A single stretch of the material below is to be transcribed exactly, starting at the line with "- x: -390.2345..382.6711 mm" and ending after the line with "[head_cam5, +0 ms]".

PROVIDED DATA:
==========
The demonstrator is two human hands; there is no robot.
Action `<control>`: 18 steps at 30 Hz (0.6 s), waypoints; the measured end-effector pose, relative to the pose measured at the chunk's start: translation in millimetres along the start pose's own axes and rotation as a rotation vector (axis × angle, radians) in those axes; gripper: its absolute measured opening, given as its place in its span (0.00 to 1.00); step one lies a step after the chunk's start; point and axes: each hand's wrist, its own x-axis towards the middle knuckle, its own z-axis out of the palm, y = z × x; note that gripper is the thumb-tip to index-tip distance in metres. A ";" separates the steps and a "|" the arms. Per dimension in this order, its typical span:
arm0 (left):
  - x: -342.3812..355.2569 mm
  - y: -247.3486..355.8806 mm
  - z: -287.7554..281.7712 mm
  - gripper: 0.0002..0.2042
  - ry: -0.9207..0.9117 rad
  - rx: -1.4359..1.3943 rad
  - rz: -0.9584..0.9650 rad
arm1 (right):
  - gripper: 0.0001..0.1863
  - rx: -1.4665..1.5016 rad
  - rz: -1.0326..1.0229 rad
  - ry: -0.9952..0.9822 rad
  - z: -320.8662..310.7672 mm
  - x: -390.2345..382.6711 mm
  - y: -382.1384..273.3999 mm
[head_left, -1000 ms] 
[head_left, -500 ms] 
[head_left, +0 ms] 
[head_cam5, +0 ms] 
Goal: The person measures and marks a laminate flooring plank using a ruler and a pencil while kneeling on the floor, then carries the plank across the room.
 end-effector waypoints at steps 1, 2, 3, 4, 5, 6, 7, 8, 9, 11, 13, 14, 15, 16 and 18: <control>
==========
COMPLETED TASK:
  - x: -390.2345..382.6711 mm
  - y: -382.1384..273.3999 mm
[head_left, -1000 ms] 
[head_left, -500 ms] 
[head_left, +0 ms] 
[head_cam5, +0 ms] 

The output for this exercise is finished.